Below are the records; give again exactly the line with "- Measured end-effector", the line with "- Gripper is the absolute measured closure", and each line that lies between them, and nothing besides.

*** The input ***

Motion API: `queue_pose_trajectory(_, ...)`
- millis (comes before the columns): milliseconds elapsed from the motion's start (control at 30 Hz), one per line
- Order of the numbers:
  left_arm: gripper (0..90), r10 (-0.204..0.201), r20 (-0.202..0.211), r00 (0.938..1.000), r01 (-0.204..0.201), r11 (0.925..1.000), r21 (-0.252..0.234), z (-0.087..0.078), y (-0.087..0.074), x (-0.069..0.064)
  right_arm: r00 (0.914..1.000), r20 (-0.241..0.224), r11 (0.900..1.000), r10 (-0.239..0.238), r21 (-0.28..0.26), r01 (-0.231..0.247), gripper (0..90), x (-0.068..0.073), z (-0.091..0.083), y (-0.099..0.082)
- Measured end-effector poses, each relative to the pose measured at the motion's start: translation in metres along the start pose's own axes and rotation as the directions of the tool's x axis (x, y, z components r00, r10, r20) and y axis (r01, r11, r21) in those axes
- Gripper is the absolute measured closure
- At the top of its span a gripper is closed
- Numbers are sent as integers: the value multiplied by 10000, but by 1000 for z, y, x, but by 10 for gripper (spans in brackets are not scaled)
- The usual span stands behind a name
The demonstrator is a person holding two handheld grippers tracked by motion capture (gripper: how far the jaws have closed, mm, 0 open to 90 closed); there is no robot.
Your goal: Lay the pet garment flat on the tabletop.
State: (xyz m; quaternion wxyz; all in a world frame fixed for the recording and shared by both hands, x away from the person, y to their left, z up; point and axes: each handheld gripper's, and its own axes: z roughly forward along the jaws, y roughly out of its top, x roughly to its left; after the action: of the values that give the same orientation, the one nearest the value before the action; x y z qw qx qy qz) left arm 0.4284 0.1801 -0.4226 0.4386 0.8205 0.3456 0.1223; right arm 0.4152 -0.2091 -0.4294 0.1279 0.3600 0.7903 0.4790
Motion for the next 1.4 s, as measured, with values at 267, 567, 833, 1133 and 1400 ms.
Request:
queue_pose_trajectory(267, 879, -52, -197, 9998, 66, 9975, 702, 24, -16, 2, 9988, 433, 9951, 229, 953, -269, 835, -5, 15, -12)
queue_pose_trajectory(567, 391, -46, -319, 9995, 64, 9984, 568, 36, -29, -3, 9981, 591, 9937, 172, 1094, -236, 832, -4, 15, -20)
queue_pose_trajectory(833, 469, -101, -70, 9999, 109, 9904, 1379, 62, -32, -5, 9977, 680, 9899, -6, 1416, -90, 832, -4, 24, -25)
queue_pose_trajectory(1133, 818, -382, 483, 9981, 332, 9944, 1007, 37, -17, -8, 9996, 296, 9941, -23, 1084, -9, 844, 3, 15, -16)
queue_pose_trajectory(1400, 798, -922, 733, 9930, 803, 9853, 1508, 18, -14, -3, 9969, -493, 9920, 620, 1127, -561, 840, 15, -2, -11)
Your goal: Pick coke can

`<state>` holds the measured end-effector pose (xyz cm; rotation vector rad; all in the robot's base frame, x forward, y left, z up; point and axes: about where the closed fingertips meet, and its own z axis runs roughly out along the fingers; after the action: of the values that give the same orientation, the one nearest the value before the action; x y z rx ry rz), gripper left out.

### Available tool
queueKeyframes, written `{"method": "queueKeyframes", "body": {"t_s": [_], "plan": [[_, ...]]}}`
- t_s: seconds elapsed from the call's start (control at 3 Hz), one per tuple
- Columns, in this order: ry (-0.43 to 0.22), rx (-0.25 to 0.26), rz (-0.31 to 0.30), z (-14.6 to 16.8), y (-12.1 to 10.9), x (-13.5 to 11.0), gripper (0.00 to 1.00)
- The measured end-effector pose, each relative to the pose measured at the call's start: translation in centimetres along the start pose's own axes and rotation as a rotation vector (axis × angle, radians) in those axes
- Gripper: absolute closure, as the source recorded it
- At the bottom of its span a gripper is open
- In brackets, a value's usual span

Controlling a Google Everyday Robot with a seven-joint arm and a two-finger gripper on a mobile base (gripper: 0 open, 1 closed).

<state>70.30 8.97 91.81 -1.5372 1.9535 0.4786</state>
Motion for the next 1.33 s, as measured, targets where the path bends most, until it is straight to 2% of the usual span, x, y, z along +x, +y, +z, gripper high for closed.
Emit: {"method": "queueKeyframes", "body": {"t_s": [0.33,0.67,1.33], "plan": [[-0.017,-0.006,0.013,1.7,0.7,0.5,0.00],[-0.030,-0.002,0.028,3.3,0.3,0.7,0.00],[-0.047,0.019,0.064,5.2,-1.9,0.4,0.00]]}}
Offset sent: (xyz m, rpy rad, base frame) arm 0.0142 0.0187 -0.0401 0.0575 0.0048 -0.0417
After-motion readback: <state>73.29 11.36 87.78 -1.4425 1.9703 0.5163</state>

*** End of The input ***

→ **Answer for this exercise**:
- Measured end-effector poses, each relative to the pose measured at the motion's start: translation in metres along the start pose's own axes and rotation as the directions of the tool's x axis (x, y, z components r00, r10, r20) and y axis (r01, r11, r21) in those axes
- Gripper is the absolute measured closure

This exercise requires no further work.